MARTIN JACOBS is in search of the perfect piece of chocolate. Not to eat, but to photograph.
Here in his New York studio, Mr. Jacobs is photographing gourmet chocolate for an upscale chocolate company. It will be for the winter holiday catalog.
He sits on a stool overlooking a silver tray full of assorted chocolates, cocking his head from side to side, considering different angles for glare, contrasts of light and dark, and more.
"Look for a good walnut that's not bruised," Mr. Jacobs asks his assistant, Marianne Smith. He carefully takes tweezers and moves a few chocolates around. Some are white chocolate, some dark; a few are wrapped in gold foil. "This one has a small pinhole in it," he says as he sends it back to be replaced. (In order to have just the right chocolates to choose from, the company has provided close to 300 different chocolates.) "What I'm trying to do is angle all these chocolates so they pick up the light in the right way," he explains.

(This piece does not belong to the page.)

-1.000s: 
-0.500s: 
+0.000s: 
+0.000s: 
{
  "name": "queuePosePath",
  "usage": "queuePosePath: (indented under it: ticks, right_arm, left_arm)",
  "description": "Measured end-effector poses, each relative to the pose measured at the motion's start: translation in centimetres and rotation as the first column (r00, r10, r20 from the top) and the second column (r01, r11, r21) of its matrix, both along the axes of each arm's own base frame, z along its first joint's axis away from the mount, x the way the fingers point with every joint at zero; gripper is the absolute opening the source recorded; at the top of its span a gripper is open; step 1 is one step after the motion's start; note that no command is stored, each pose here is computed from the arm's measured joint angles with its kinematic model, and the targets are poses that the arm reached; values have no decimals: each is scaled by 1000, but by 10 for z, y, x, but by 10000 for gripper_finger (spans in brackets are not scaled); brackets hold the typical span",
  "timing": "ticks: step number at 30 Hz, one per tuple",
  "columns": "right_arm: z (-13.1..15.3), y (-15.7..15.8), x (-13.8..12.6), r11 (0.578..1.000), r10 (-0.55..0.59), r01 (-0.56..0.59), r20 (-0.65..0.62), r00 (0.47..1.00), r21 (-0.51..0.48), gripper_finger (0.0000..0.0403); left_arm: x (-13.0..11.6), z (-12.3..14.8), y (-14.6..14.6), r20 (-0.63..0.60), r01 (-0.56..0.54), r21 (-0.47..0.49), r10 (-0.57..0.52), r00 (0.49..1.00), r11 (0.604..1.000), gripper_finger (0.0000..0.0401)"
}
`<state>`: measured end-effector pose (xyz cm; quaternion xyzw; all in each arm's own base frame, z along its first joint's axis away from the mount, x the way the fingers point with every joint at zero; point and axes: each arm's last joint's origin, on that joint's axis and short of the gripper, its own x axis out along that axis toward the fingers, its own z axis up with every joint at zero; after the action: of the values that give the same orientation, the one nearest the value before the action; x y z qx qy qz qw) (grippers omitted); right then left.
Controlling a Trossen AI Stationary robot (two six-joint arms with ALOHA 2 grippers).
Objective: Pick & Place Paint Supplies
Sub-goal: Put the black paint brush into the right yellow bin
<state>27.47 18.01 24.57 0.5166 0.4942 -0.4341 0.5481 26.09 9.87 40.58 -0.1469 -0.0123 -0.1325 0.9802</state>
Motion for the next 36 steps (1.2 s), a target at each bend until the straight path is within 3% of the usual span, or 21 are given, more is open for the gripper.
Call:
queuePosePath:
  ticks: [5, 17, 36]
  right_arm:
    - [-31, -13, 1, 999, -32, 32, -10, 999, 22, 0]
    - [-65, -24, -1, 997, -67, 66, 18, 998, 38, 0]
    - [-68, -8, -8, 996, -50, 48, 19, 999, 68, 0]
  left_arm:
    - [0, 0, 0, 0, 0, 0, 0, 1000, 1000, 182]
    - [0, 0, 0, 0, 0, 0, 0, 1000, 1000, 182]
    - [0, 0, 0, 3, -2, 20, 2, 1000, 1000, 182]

A Polaroid serves as a blueprint. "You can spend an entire day doing this," says Jacobs, whose studio is filled with props, backdrops, and tools of the trade. ("I have everything," he says when asked what's in his toolbox.)
The No. 1 rule is: No seam can show. And all the chocolates have a seam. So Jacobs constantly double checks. He wears white gloves to handle the chocolates. At one point he carefully places a small piece of putty under one to give it a lift.
"Do you mind the rough edge?" he asks the art director and company representative about a particular piece of chocolate. The answer comes back "No." "Shoot it already, Marty!"
Jacobs is an award-winning food photographer known for such cookbooks as the "International Chocolate Cookbook," "A Taste of Hawaii," "Foods of Vietnam," and "Spirit of the Harvest - North American Indian Cooking" (Stewart Tabori & Chang publishers).
"He's very talented, he's patient, technically he's one of the best I've ever worked with," says art director Marianne Pettorini. "He knows how to finish sentences visually."
"I started out as a painter," Jacobs says.
Photographing food is very much a team effort. You have food stylists, prop stylists, art directors, and clients, who all help convey a concept. "I express a type of feeling and choose props to reflect that feeling," Jacobs says. As an example he shows a recent shot of a table that looks like it holds a big meal at Grandma's house.
Does he have a favorite work of food photography? He admits to having several, including one shot, which he brings out, of peanut-butter and jelly styled on a piece of whole-wheat bread on a cutting board.
"That's my rococo," Jacobs says with a smile. The concept? "Just goodness. That's all it is, goodness."